Problem to work on :: Take the entries below and write them out exactly, with each picture removed.

Records to use ::
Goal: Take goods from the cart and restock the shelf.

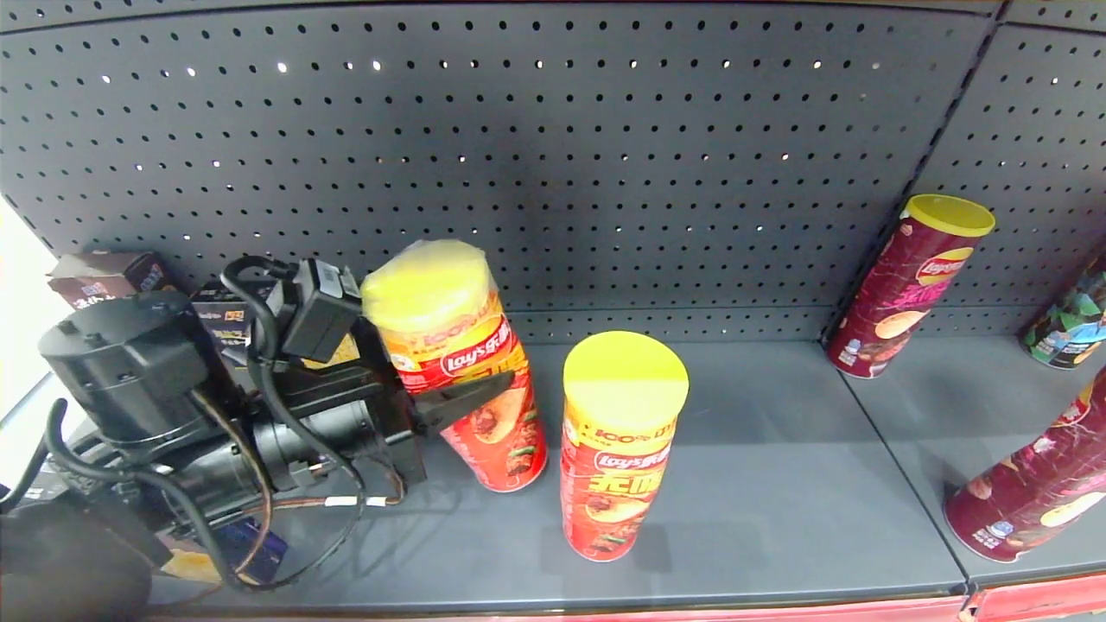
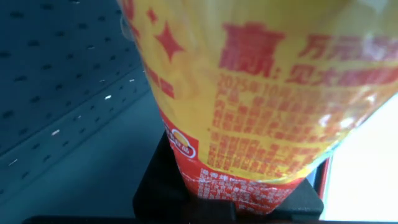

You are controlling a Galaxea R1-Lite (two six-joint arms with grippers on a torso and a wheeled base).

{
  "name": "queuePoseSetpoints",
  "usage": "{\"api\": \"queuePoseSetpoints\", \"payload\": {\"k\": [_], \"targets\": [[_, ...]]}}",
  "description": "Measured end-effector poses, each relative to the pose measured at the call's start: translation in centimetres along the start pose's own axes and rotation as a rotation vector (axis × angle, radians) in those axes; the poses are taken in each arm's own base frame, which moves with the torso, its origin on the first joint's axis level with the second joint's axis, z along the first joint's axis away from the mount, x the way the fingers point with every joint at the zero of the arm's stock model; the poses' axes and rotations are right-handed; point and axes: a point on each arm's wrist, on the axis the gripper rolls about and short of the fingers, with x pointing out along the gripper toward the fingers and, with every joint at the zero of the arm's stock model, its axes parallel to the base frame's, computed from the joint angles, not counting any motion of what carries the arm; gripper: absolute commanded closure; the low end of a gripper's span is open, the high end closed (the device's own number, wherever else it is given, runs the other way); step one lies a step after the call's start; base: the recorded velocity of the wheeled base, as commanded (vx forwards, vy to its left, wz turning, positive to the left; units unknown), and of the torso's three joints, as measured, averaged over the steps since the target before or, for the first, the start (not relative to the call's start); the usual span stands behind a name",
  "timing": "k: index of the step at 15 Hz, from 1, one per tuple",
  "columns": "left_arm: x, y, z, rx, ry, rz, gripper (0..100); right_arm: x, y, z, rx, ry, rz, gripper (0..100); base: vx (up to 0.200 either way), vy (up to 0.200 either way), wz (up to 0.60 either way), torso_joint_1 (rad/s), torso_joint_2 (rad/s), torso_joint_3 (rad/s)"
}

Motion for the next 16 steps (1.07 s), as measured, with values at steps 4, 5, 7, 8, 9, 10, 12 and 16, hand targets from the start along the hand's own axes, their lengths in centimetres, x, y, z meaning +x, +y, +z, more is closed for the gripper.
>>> {"api": "queuePoseSetpoints", "payload": {"k": [4, 5, 7, 8, 9, 10, 12, 16], "targets": [[3.2, 1.5, -0.2, -0.040, 0.037, -0.048, 100, 0.0, 0.0, 0.0, 0.000, 0.000, 0.000, 0, 0.000, 0.000, 0.00, 0.000, 0.00, 0.000], [3.9, 1.9, -0.3, -0.071, 0.076, -0.056, 100, 0.0, 0.0, 0.0, 0.000, 0.000, 0.000, 0, 0.000, 0.000, 0.00, 0.000, 0.00, 0.000], [5.1, 2.6, 0.6, -0.068, 0.088, -0.066, 100, 0.0, 0.0, 0.0, 0.000, 0.000, 0.000, 0, 0.000, 0.000, 0.00, 0.000, 0.00, 0.000], [5.6, 2.9, 1.3, -0.047, 0.075, -0.067, 100, 0.0, 0.0, 0.0, 0.000, 0.000, 0.000, 0, 0.000, 0.000, 0.00, 0.000, 0.00, 0.000], [6.1, 3.2, 1.9, -0.034, 0.066, -0.069, 100, 0.0, 0.0, 0.0, 0.000, 0.000, 0.000, 0, 0.000, 0.000, 0.00, 0.000, 0.00, 0.000], [6.5, 3.5, 2.1, -0.031, 0.071, -0.070, 100, 0.0, 0.0, 0.0, 0.000, 0.000, 0.001, 0, 0.000, 0.000, 0.00, 0.000, 0.00, 0.000], [7.3, 4.3, 2.2, -0.013, 0.079, -0.066, 100, 0.0, 0.0, 0.0, 0.000, 0.000, 0.001, 0, 0.000, 0.000, 0.00, 0.000, 0.00, 0.000], [9.2, 5.9, 1.8, 0.054, 0.065, -0.062, 100, 0.0, 0.0, 0.0, 0.000, 0.000, 0.000, 0, 0.000, 0.000, 0.00, 0.000, 0.00, 0.000]]}}
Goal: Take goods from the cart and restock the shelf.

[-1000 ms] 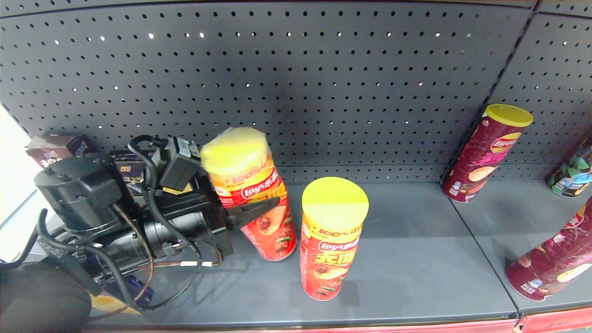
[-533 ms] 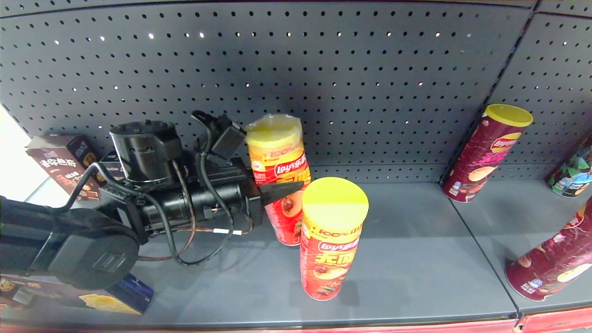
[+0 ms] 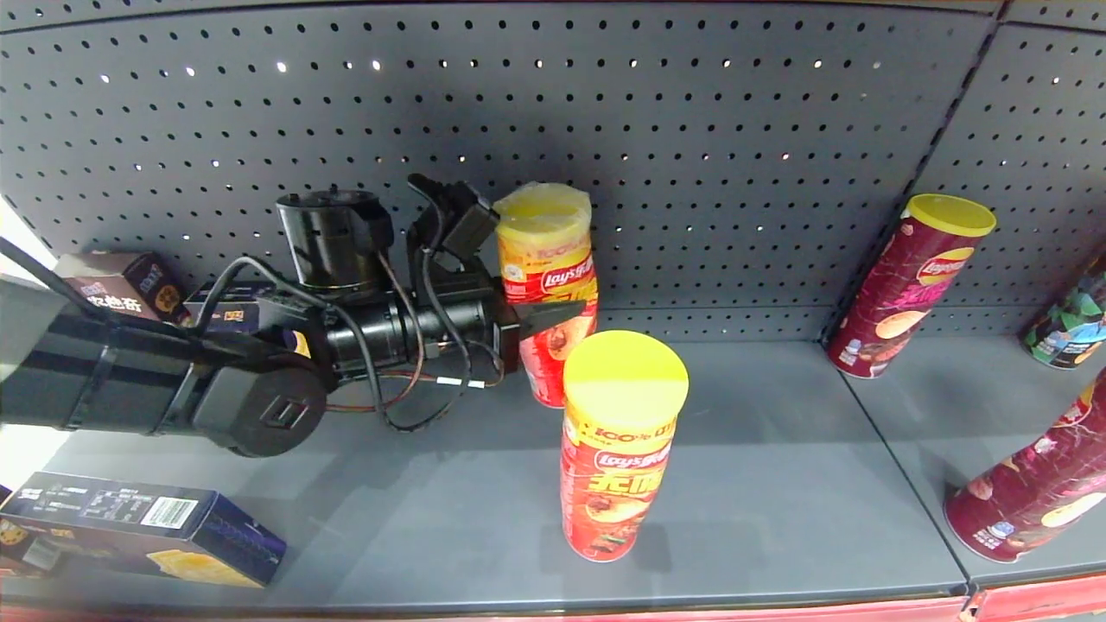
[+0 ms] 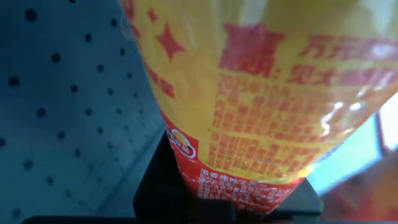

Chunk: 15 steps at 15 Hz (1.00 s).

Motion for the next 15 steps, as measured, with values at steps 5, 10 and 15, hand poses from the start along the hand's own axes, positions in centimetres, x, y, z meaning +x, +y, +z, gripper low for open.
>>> {"api": "queuePoseSetpoints", "payload": {"k": [5, 10, 15], "targets": [[1.5, 1.8, -1.7, 0.081, 0.038, 0.008, 100, 0.0, 0.0, 0.0, 0.000, 0.000, 0.001, 0, 0.000, 0.000, 0.00, 0.000, 0.00, 0.000], [2.1, 3.7, -1.8, 0.093, 0.038, 0.036, 100, 0.0, 0.0, 0.0, 0.000, 0.000, 0.000, 0, 0.000, 0.000, 0.00, 0.000, 0.00, 0.000], [2.0, 4.1, -2.3, 0.087, 0.045, 0.035, 0, 0.0, 0.0, 0.0, 0.000, 0.000, 0.001, 0, 0.000, 0.000, 0.00, 0.000, 0.00, 0.000]]}}
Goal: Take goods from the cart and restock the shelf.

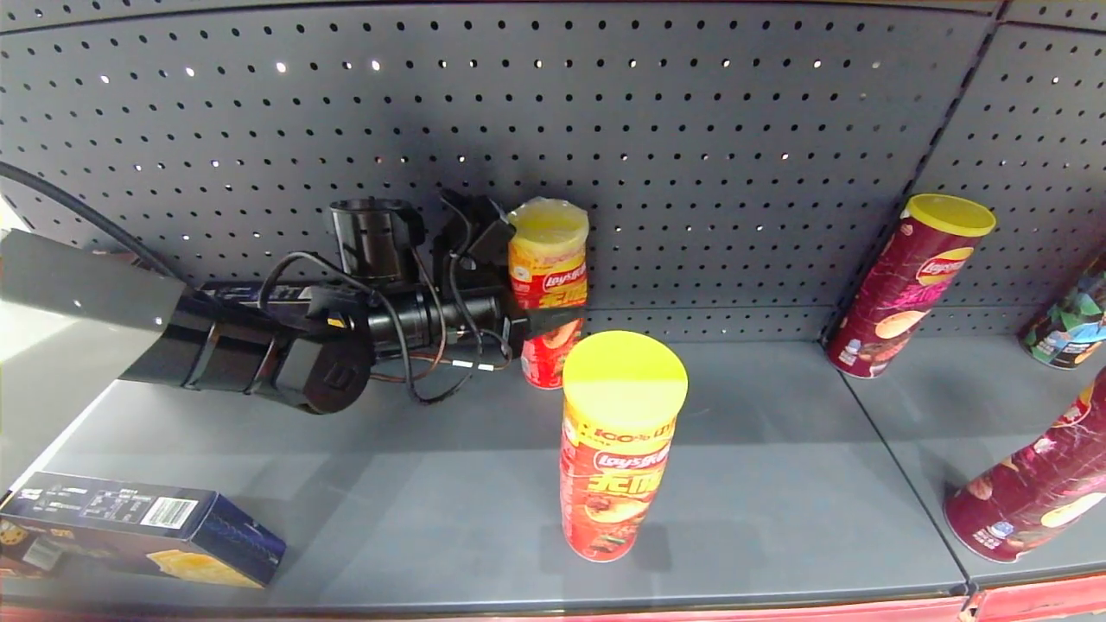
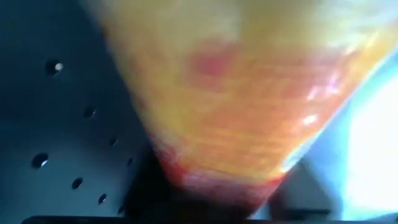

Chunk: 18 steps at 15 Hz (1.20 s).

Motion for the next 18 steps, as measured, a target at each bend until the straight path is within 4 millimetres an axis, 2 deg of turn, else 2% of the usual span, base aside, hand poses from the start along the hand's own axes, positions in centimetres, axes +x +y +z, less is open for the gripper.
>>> {"api": "queuePoseSetpoints", "payload": {"k": [3, 7, 10, 18], "targets": [[-0.3, -0.3, -0.6, -0.018, 0.021, -0.001, 0, 0.0, 0.0, 0.0, 0.000, 0.000, 0.000, 0, 0.000, 0.000, 0.00, 0.000, 0.00, 0.000], [-1.9, -1.8, -1.6, -0.060, 0.090, 0.031, 0, 0.0, 0.0, 0.0, 0.000, 0.000, -0.001, 0, 0.000, 0.000, 0.00, 0.000, 0.00, 0.000], [-3.0, -2.8, -1.6, -0.071, 0.125, 0.075, 0, 0.0, 0.0, 0.0, 0.000, 0.000, -0.001, 0, 0.000, 0.000, 0.00, 0.000, 0.00, 0.000], [-2.6, -3.6, -0.6, -0.052, 0.107, 0.082, 0, 0.0, 0.0, 0.0, 0.000, 0.000, 0.000, 0, 0.000, 0.000, 0.00, 0.000, 0.00, 0.000]]}}
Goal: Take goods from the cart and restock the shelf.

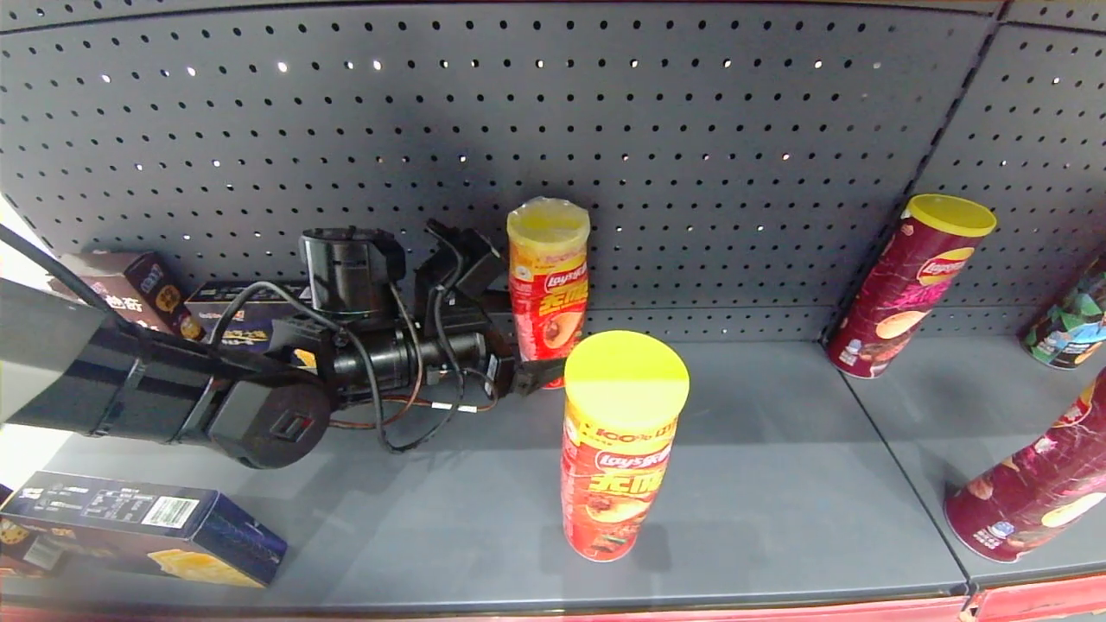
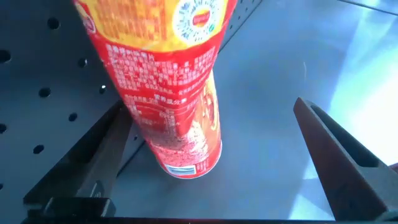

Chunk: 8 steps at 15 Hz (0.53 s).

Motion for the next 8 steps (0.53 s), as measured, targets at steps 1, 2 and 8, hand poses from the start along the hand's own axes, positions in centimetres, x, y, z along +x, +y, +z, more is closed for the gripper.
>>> {"api": "queuePoseSetpoints", "payload": {"k": [1, 2, 8], "targets": [[0.2, 0.0, 0.0, 0.002, -0.002, -0.003, 0, 0.0, 0.0, 0.0, 0.000, 0.000, 0.000, 0, 0.000, 0.000, 0.00, 0.000, 0.00, 0.000], [0.5, 0.0, -0.1, 0.004, -0.004, -0.006, 0, 0.0, 0.0, 0.0, 0.000, 0.000, 0.000, 0, 0.000, 0.000, 0.00, 0.000, 0.00, 0.000], [2.0, 0.5, -0.8, -0.004, 0.002, -0.019, 100, 0.0, 0.0, 0.0, 0.000, 0.000, 0.000, 0, 0.000, 0.000, 0.00, 0.000, 0.00, 0.000]]}}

Answer to this problem ::
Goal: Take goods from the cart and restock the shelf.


You are controlling a Galaxea R1-Lite (two six-joint arms with grippers on a torso and a wheeled base).

{
  "name": "queuePoseSetpoints",
  "usage": "{\"api\": \"queuePoseSetpoints\", \"payload\": {\"k\": [_], \"targets\": [[_, ...]]}}",
  "description": "Measured end-effector poses, each relative to the pose measured at the call's start: translation in centimetres along the start pose's own axes and rotation as a rotation vector (axis × angle, radians) in those axes; the poses are taken in each arm's own base frame, which moves with the torso, its origin on the first joint's axis level with the second joint's axis, z along the first joint's axis away from the mount, x the way the fingers point with every joint at the zero of the arm's stock model; the poses' axes and rotations are right-handed; point and axes: a point on each arm's wrist, on the axis the gripper rolls about and short of the fingers, with x pointing out along the gripper toward the fingers and, with every joint at the zero of the arm's stock model, its axes parallel to the base frame's, computed from the joint angles, not counting any motion of what carries the arm; gripper: absolute commanded closure; the low end of a gripper's span is open, the high end closed (the device's own number, wherever else it is given, runs the other way); step one lies a step after the call's start; base: the recorded velocity of the wheeled base, as commanded (vx forwards, vy to its left, wz turning, positive to the left; units unknown), and of the torso's three joints, as measured, averaged over the steps since the target before or, for the first, the start (not relative to the call's start); the usual span stands behind a name",
  "timing": "k: index of the step at 15 Hz, from 1, one per tuple",
  "columns": "left_arm: x, y, z, rx, ry, rz, gripper (0..100); right_arm: x, y, z, rx, ry, rz, gripper (0..100); base: vx (up to 0.200 either way), vy (up to 0.200 either way), wz (up to 0.60 either way), torso_joint_1 (rad/s), torso_joint_2 (rad/s), torso_joint_3 (rad/s)"
}

Motion for the next 16 steps (1.07 s), as measured, with values at steps 4, 5, 7, 8, 9, 10, 12 and 16, hand targets from the start along the hand's own axes, their lengths in centimetres, x, y, z meaning +x, +y, +z, more is closed for the gripper.
>>> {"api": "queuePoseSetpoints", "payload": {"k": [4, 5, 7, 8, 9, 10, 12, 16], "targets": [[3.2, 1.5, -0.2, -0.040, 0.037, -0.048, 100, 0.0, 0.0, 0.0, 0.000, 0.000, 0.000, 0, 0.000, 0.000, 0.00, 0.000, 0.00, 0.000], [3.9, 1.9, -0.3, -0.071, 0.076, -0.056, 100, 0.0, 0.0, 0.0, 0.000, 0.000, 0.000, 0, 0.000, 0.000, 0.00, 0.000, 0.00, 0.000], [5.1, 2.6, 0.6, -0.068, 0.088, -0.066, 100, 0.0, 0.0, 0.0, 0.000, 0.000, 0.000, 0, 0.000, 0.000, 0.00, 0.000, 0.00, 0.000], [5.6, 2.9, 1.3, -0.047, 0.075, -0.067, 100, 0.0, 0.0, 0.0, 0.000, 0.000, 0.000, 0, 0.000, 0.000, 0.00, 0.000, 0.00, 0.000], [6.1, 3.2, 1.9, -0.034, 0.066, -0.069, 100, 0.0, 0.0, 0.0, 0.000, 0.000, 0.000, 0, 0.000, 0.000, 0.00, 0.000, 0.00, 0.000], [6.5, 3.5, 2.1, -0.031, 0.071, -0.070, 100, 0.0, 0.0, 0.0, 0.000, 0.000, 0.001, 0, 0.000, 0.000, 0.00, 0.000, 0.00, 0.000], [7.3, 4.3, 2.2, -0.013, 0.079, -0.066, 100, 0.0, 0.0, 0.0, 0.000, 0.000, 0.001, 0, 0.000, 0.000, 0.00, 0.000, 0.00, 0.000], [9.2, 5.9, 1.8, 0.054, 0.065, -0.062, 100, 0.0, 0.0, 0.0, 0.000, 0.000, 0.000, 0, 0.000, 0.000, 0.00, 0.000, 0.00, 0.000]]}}
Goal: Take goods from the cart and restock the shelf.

[-1000 ms] 
[-533 ms] 
[+0 ms] 
[+0 ms] 

Chunk: 15 steps at 15 Hz (1.00 s).

Motion for the next 15 steps, as measured, with values at steps 5, 10 and 15, hand poses from the start along the hand's own axes, positions in centimetres, x, y, z meaning +x, +y, +z, gripper low for open.
>>> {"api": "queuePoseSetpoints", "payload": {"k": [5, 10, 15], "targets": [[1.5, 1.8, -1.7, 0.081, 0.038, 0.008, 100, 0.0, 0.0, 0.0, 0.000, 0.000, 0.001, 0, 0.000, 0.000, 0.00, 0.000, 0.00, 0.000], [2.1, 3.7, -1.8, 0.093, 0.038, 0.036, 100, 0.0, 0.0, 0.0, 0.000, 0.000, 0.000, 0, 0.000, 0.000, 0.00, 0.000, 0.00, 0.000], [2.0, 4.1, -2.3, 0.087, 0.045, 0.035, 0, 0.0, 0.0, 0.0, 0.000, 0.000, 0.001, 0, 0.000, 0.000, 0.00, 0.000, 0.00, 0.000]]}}
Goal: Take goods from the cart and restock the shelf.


Chunk: 18 steps at 15 Hz (1.20 s).

Motion for the next 18 steps, as measured, a target at each bend until the straight path is within 4 millimetres an axis, 2 deg of turn, else 2% of the usual span, base aside, hand poses from the start along the hand's own axes, positions in centimetres, axes +x +y +z, less is open for the gripper.
>>> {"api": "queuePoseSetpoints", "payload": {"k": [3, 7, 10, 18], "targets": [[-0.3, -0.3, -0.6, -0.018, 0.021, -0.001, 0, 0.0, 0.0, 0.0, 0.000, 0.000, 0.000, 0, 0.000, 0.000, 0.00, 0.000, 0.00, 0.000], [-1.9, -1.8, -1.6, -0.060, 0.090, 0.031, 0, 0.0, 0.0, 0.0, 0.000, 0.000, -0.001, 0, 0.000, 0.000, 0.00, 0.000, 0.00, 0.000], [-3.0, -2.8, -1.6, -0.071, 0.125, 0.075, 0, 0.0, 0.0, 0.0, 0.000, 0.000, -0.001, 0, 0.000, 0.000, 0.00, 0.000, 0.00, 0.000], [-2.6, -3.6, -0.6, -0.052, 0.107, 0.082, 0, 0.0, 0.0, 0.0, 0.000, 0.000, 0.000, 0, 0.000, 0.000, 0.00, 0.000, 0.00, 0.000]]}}
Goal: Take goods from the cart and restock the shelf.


Chunk: 8 steps at 15 Hz (0.53 s).

Motion for the next 8 steps (0.53 s), as measured, targets at steps 1, 2 and 8, hand poses from the start along the hand's own axes, positions in centimetres, x, y, z along +x, +y, +z, more is closed for the gripper.
>>> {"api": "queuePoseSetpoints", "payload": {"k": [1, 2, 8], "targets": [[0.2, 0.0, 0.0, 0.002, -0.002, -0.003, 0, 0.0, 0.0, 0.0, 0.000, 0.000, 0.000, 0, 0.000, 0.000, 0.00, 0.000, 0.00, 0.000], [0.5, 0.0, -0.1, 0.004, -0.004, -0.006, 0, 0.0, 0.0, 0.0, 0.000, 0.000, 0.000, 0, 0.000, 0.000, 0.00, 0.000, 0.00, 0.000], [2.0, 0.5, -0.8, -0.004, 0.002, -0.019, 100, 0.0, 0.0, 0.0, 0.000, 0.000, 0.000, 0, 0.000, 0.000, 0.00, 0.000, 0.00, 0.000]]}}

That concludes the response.